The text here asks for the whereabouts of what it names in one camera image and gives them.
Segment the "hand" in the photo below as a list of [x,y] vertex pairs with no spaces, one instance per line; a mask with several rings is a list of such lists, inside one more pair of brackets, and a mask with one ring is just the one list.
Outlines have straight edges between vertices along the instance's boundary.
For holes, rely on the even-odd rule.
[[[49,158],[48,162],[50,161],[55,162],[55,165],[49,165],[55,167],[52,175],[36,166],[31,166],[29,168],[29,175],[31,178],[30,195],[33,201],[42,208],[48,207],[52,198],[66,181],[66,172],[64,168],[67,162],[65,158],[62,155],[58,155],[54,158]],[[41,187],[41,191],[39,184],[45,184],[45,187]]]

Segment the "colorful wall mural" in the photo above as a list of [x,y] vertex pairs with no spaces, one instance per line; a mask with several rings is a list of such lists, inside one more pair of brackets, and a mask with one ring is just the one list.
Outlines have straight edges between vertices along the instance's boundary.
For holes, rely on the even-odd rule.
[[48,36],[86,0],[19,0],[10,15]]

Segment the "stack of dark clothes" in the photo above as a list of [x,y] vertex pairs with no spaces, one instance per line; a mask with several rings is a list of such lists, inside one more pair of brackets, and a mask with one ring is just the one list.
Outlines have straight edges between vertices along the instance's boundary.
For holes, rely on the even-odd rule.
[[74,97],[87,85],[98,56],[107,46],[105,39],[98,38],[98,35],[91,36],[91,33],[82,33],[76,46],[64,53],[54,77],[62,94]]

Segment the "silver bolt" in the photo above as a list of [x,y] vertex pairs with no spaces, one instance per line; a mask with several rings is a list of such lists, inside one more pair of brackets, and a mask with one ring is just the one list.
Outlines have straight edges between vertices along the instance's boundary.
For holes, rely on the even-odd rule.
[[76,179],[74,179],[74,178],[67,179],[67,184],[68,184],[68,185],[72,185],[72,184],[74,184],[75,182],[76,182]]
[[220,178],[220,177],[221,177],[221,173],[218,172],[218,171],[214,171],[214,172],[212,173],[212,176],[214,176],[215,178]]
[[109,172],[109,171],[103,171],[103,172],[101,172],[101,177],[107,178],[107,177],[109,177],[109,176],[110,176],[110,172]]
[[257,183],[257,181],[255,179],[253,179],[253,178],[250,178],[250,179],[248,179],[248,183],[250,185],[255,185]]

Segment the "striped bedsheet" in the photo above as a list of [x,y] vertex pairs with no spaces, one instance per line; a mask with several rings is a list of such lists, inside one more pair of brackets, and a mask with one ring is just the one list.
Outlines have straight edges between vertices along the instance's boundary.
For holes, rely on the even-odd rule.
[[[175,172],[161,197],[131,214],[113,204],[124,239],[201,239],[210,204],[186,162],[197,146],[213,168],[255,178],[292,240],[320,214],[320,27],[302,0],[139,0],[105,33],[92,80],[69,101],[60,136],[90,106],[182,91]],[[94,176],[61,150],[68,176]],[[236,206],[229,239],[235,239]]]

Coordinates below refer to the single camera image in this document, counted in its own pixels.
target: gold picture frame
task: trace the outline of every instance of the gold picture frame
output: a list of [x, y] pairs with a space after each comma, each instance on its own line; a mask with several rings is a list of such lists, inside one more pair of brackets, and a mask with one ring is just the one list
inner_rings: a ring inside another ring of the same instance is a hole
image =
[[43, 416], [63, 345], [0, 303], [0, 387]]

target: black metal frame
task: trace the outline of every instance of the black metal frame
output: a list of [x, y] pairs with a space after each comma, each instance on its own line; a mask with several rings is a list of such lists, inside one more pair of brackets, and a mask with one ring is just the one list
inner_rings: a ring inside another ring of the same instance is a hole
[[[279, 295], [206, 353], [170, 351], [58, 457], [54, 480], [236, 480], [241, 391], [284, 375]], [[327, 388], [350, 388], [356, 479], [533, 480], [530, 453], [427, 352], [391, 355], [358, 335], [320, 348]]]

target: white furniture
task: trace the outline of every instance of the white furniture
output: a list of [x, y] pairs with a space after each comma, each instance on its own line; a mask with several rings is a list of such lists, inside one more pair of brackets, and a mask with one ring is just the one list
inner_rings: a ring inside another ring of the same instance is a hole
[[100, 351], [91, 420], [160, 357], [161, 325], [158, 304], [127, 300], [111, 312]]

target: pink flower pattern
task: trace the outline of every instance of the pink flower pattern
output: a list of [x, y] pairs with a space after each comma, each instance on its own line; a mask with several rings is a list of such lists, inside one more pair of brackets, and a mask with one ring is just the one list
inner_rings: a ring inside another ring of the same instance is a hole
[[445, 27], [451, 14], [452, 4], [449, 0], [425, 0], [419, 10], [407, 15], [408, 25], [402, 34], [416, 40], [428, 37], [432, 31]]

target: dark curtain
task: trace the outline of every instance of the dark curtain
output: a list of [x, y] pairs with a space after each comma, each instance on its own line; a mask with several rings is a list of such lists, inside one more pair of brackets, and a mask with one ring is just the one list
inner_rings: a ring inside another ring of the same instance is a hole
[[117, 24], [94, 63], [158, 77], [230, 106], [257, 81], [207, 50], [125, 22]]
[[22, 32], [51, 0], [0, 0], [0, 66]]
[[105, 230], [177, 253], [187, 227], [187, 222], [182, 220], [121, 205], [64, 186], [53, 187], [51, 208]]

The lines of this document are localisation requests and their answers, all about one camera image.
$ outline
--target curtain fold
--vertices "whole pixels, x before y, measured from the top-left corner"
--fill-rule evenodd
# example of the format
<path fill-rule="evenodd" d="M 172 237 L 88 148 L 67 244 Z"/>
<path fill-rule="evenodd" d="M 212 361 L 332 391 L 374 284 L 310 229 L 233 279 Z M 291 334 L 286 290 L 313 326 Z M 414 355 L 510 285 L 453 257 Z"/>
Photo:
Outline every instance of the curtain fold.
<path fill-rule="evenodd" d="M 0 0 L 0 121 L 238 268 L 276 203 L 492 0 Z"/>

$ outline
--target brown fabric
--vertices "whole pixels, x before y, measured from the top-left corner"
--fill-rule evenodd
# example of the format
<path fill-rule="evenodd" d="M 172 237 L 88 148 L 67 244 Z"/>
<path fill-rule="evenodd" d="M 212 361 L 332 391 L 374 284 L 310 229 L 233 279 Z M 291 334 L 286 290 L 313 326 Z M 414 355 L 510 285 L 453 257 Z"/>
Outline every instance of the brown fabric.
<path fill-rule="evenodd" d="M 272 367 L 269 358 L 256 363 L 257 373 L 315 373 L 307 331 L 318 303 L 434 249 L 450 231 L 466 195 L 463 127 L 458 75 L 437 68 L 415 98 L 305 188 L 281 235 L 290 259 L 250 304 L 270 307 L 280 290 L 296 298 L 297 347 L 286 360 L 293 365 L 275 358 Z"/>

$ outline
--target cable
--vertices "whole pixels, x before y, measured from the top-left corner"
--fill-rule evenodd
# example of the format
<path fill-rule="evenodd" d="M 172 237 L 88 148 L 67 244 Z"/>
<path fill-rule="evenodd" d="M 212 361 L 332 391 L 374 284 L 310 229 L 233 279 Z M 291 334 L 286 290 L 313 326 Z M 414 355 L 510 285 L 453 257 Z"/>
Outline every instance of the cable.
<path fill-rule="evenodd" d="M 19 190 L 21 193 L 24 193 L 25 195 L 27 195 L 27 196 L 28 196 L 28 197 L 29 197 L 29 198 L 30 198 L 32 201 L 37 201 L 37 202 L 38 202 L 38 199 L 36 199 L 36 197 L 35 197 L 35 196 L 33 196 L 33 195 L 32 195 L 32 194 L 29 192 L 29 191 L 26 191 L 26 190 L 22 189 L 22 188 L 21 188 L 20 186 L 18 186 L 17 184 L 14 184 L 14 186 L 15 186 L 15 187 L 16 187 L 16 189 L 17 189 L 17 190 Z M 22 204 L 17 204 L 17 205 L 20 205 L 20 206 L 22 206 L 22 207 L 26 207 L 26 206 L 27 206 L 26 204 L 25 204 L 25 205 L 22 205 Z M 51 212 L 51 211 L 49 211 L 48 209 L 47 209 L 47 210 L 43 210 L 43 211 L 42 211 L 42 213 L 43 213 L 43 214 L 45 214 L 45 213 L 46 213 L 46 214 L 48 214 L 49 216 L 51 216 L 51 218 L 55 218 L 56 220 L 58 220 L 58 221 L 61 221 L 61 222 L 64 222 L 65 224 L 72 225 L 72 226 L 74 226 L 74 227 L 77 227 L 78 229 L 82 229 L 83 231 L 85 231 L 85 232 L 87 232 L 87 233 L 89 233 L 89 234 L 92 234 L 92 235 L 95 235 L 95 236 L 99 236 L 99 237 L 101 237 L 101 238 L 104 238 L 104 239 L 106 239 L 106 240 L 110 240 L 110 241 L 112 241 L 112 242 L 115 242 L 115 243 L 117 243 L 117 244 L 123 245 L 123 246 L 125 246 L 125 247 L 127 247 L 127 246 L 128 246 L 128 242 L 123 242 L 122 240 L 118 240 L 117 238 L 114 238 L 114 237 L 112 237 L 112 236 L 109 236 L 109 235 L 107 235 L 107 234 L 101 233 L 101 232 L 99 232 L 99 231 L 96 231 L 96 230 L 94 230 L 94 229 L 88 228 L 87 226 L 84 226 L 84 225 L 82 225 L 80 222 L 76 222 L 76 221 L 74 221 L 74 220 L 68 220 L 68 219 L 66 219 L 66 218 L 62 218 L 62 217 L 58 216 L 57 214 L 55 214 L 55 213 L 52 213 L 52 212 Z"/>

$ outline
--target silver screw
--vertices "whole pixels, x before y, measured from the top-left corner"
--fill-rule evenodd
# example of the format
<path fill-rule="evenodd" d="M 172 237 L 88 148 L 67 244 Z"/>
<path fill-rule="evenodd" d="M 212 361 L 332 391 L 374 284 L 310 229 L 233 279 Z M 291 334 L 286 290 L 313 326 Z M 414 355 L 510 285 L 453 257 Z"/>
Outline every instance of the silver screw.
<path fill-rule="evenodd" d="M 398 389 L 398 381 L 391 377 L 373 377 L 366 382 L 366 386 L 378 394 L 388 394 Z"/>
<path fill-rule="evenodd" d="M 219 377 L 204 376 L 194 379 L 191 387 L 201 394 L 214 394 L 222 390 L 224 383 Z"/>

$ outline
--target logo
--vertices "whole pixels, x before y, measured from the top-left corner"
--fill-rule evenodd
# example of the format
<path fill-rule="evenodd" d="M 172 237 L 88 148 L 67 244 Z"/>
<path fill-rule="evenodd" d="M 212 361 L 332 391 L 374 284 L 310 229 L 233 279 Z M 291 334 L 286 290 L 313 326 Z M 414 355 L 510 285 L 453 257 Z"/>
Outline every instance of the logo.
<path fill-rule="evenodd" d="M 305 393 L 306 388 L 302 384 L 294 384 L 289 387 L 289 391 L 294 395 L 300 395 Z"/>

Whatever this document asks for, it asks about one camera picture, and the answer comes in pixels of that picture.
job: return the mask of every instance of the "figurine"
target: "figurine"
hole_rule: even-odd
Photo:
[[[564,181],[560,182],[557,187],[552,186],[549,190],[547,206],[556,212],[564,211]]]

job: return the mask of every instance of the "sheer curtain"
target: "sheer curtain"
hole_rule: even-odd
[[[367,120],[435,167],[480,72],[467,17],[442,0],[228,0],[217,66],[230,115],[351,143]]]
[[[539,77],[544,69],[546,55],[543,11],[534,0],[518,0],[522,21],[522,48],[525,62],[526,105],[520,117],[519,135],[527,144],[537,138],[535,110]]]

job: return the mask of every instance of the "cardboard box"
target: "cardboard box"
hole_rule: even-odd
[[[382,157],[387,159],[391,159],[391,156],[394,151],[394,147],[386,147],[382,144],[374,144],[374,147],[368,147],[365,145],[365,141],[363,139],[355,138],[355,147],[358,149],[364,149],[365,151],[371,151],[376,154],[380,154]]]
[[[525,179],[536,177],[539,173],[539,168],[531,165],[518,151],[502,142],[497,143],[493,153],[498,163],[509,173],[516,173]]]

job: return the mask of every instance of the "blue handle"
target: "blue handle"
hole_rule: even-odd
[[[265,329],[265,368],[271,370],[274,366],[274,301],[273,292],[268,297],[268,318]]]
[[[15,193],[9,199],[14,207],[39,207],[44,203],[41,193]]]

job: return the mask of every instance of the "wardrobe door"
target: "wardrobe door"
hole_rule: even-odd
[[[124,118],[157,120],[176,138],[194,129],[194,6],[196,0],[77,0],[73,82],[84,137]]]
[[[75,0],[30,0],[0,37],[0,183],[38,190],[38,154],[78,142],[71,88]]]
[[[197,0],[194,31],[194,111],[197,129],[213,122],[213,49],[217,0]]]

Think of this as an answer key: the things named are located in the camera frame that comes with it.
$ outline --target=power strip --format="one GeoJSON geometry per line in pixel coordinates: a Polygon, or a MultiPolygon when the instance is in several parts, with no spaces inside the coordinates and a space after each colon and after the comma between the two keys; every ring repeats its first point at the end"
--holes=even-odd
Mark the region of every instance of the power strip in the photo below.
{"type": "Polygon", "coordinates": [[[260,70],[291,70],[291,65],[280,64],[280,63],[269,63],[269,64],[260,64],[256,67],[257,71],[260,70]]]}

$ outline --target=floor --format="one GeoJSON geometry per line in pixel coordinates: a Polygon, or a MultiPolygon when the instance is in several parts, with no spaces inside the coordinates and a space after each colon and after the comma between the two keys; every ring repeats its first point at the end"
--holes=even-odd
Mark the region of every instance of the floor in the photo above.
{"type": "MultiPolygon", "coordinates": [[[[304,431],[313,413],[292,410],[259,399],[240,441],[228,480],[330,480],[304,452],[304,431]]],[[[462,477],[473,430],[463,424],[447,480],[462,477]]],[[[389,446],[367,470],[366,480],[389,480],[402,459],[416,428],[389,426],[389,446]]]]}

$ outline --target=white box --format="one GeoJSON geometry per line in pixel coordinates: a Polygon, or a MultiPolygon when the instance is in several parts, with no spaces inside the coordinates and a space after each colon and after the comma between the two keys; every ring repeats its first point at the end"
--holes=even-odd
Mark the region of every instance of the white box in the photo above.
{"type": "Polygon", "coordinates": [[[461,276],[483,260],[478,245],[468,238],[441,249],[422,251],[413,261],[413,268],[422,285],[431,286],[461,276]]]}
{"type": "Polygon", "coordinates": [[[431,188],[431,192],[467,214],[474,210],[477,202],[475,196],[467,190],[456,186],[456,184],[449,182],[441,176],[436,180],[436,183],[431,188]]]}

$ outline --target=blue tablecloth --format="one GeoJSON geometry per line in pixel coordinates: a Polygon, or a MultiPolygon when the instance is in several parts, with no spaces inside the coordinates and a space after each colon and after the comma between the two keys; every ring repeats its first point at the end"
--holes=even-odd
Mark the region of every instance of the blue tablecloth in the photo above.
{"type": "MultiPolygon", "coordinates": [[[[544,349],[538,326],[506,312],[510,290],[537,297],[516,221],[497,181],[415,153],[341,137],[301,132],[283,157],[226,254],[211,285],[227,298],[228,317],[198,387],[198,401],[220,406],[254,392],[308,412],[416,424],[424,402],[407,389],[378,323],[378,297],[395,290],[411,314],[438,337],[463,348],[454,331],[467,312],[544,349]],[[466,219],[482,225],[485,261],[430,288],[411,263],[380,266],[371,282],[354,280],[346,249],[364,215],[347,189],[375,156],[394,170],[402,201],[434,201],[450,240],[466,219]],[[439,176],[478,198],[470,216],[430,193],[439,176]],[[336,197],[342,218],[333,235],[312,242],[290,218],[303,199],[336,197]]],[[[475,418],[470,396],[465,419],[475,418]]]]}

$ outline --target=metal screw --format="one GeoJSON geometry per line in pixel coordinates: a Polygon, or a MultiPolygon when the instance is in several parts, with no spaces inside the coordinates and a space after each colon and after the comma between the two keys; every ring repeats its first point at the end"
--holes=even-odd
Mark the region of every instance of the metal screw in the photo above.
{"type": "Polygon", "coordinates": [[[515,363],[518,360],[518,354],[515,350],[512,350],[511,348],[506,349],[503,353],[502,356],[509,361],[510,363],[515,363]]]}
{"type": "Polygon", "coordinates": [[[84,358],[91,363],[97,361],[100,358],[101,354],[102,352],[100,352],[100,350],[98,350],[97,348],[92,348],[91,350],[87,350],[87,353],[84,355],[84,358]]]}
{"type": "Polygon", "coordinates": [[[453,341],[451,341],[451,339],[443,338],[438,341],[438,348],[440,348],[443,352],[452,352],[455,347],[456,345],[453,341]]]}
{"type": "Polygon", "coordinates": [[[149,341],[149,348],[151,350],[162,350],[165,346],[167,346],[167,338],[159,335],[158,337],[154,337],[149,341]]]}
########
THE PROBLEM -
The lines above, from the start of the records through the one containing "photo below as", are to be printed exactly, and nothing else is to be included.

RESULT -
The text here asks for the whereabouts of what it names in one camera image and gives them.
Segment the "hand" in the photo below as a list of [x,y] vertex pairs with no spaces, one instance per line; a mask with several rings is a list of such lists, inside one more pair of brackets, and a mask with one ring is just the one list.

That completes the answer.